$1.1bn bill to meet recycling targets
Up to $1.1bn of new investment in waste management and recycling facilities will be needed in Victoria by 2039.
Up to $1.1bn of new investment in waste management and recycling facilities will be needed in Victoria by 2039 if the state is to meet its recycling targets and address the issues of stockpiling, illegal dumping and to meet the growing need for resource recovery, says the state’s infrastructure adviser.
Infrastructure Victoria’s advice to the government on recycling and resource recovery, which will be released on Thursday, says the state could recycle up to 90 per cent of its waste and create more than 5000 jobs in the sector by 2039 by focusing on priority materials — plastics, paper, cardboard, glass, organics, tyres and e-waste.
The report also identifies the need for 87 new or upgraded sites — 52 of which are in regional areas — that would require public and private sector investment.
“As we emerge from the coronavirus crisis and look for ways to stimulate jobs and growth, the resource recovery sector offers a ready-made path forward ... the opportunities are there for the seizing,’’ said IV chief executive Michel Masson.
An IV report last year said one of the proposed solutions to improve recycling was for households to be provided with up to six bins for waste divided into eneral waste, organics, plastics, paper and card, glass and metals.
Waste generation in Victoria has almost doubled over the past two decades and pressure on the industry has increased dramatically since China last year began strict enforcement limiting the level of contaminated recycling material it would accept.

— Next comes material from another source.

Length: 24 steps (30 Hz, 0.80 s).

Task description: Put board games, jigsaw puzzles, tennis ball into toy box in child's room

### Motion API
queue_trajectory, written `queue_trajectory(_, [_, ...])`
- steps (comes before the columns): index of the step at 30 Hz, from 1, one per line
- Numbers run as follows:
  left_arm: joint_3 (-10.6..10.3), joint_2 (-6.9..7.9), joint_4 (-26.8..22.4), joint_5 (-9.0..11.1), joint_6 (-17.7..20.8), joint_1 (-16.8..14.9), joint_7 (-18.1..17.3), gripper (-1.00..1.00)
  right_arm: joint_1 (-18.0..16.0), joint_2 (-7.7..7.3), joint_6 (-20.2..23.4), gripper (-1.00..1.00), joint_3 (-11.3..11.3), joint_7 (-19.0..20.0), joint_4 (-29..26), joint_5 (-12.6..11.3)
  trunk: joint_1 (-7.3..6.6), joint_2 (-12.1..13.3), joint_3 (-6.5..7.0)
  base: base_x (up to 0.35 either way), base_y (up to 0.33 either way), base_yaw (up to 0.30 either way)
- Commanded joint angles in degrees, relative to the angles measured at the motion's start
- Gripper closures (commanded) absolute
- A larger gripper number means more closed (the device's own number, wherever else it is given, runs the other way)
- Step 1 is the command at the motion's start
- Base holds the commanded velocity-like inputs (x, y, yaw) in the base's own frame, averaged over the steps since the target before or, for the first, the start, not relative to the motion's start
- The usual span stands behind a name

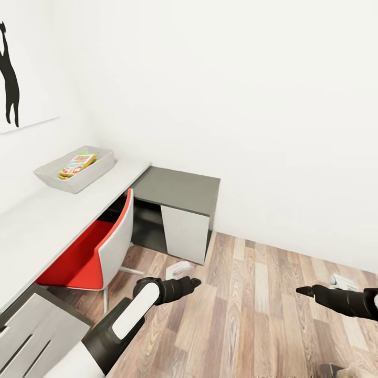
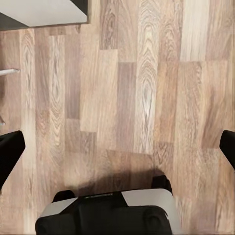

As a result, one of the largest recycling suppliers in the state, SKM, was put into administration last year before it was purchased by Cleanaway Waste Management.
IV’s integrated waste forecasting model and resource processing database shows there will be capability and capacity gaps for some key materials in Victoria as soon as 2024.
These could be replicated in other states after the Council of Australian Governments agreed last year to work on a timetable to ban the export of plastic waste, and other recyclable waste such as paper, glass and old tyres.
The ban starts with glass on July 1 this year.
The federal Department of Environment and Energy estimates that a 5 per cent increase in material efficiency could add $24bn (or 1.5 per cent) to GDP and increase consumption by $14.8bn annually.
“In the private sector, large corporations like Coca Cola, Adidas, Procter & Gamble, Nestle and Unilever have signalled their intent to either improve the recyclability of their products or to transition to using more recycled content in manufactured products,’’ Mr Masson said.
“These commitments are driving demand for recyclables as companies show they are willing to pay a premium for recycled products such as plastics.
“With cleaner and better-sorted recycling collections, the source materials for these end market products will be even more cost-effective.”